Triscila conta que cresceu em referências de mulheres pretas até os anos 2000. “Quando você cresce sem representatividade positiva, você acha que o seu local é o de subalternidade, de empregado. A cada geração a gente vê que, a passos de formiga, estamos nos vendo na televisão de forma mais positiva. Ver a gente via, mas não era em um bom local”, pondera.
A escritora aponta que é preciso entender, quando se é uma pessoa negra, LGBT+ ou possui alguma deficiência, que “você não é a sua luta”. “A luta faz parte de você. Você é integrante da sua identidade, ela não é você”, frisa.

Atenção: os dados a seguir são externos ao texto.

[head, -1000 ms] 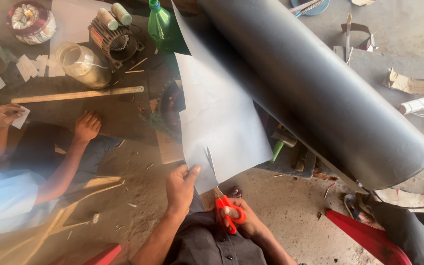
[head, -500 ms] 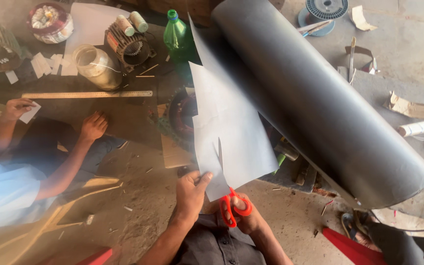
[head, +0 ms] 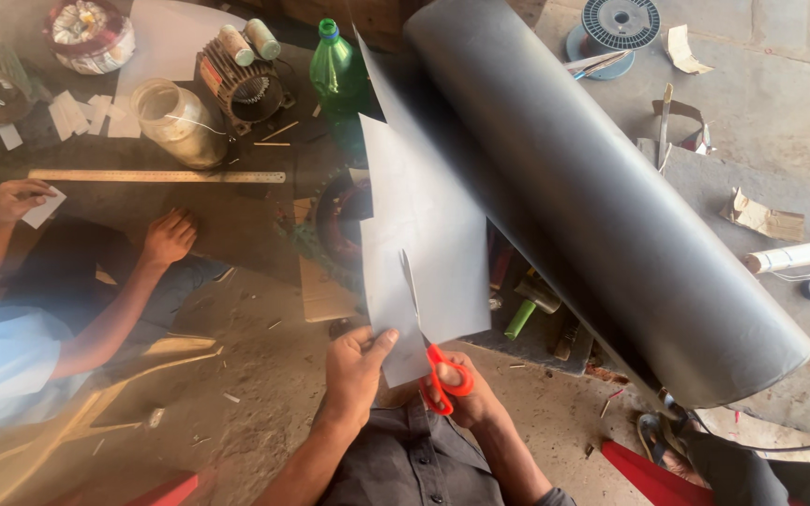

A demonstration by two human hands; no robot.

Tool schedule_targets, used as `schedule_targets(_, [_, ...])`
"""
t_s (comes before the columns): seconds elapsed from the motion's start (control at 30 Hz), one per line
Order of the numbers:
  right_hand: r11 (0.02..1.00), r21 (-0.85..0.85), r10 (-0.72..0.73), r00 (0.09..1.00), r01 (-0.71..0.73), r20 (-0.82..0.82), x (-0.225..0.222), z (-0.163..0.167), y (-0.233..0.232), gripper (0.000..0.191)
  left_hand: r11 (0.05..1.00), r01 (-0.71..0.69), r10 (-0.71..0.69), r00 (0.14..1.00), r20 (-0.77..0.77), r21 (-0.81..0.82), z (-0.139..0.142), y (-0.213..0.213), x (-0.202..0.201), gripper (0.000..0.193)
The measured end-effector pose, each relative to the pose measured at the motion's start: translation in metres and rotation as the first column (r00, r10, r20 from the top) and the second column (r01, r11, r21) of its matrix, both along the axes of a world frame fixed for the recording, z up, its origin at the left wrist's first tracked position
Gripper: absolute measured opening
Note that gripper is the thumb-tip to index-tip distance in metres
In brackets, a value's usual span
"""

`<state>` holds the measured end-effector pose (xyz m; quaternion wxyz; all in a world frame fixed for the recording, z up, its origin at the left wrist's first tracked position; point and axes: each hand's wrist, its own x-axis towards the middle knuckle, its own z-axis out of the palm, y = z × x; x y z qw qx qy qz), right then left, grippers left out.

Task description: The person inserts white insulating paper into the slots of a motor stator containing copper windings. They then cut a piece of black sheet material with scissors and insert it into the stator as well. The work is performed at a cluttered workbench in a workshop.

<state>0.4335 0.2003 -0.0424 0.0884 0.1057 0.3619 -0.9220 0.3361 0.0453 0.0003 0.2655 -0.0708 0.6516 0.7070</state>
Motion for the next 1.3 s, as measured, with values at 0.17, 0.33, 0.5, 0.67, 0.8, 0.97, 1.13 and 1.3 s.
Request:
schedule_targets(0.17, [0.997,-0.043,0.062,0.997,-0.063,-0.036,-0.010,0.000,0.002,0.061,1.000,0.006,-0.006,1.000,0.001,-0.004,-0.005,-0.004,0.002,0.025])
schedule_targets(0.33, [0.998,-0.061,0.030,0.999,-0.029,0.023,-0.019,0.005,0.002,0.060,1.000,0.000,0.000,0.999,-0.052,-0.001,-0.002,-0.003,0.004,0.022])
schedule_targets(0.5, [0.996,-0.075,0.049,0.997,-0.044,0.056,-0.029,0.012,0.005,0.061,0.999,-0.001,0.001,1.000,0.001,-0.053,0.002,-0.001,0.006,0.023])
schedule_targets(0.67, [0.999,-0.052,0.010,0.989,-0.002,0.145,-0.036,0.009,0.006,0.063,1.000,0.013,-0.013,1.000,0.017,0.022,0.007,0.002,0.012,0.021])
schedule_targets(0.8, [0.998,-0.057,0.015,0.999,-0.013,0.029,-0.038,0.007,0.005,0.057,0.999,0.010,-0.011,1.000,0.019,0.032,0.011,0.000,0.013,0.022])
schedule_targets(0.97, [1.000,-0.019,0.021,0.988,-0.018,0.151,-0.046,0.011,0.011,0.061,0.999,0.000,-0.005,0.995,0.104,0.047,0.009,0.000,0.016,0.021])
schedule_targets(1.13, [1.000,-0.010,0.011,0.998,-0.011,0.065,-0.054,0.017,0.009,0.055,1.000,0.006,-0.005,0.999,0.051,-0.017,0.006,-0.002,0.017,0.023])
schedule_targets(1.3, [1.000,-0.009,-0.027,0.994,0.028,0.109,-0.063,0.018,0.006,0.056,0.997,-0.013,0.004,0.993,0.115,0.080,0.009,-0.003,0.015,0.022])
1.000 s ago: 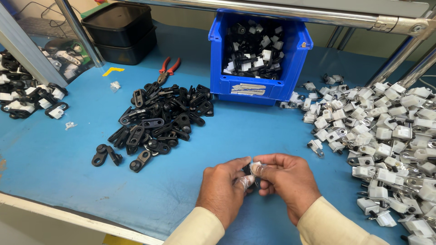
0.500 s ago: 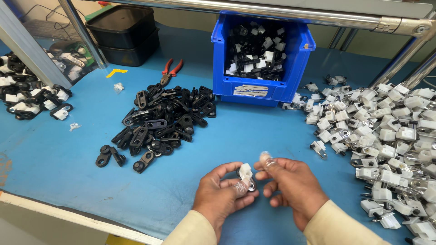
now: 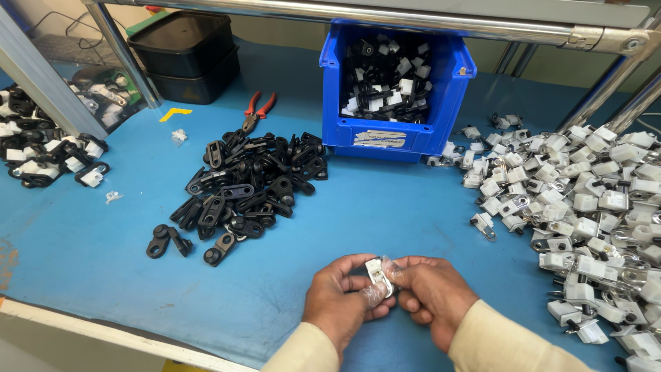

Por isso, afirma, uma pessoa negra não pode ser resumida a falar apenas de racismo. “A gente sabe falar de várias outras coisas, mas é o público que só veem a gente pela cor da nossa pele. Eu não sou dor, não sou luta. As pessoas definem a gente e acham que só podemos falar daquilo ali. Quando a gente só fala daquilo, acabamos nos tornando só aquilo”, critica.
“Então é necessário reconhecer um limite: sou um ser humano que ri, que chora, que faz bolo, que sai, que brinca, que rebola até o chão. É necessário que você não se veja pelos olhos dos outros para você não se perder em quem você é”, finaliza.